• **What the task requires**
Lines before the one containing "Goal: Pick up" are excluded; print that line and every line after it through the end of the material below, exactly.

————————

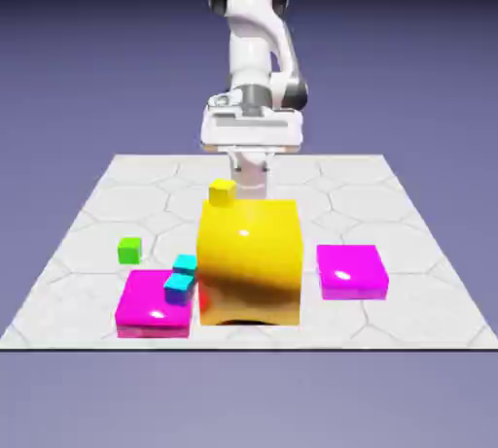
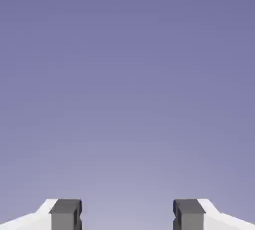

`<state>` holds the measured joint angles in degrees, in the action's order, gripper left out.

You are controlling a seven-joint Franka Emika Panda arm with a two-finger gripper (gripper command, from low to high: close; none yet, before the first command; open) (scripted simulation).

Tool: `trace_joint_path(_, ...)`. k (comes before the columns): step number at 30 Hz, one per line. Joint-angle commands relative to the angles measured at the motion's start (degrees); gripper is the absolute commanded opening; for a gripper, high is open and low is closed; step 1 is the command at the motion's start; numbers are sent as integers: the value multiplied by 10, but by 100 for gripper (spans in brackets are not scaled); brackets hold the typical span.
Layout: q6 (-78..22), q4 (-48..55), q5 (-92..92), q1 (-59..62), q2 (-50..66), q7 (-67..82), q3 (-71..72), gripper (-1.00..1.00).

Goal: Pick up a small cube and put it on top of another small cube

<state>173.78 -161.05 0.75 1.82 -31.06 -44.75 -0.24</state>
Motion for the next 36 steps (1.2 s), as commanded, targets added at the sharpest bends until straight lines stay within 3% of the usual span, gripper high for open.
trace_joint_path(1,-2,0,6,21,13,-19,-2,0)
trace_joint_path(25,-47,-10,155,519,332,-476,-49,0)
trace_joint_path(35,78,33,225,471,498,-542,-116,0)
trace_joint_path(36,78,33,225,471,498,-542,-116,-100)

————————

• **Written solution**
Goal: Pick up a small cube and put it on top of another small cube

<state>173.78 -161.05 0.75 1.82 -31.06 -44.75 -0.24</state>
Motion for the next 36 steps (1.2 s), as commanded, targets added at the sharpest bends until straight lines stay within 3% of the usual span, gripper high for open.
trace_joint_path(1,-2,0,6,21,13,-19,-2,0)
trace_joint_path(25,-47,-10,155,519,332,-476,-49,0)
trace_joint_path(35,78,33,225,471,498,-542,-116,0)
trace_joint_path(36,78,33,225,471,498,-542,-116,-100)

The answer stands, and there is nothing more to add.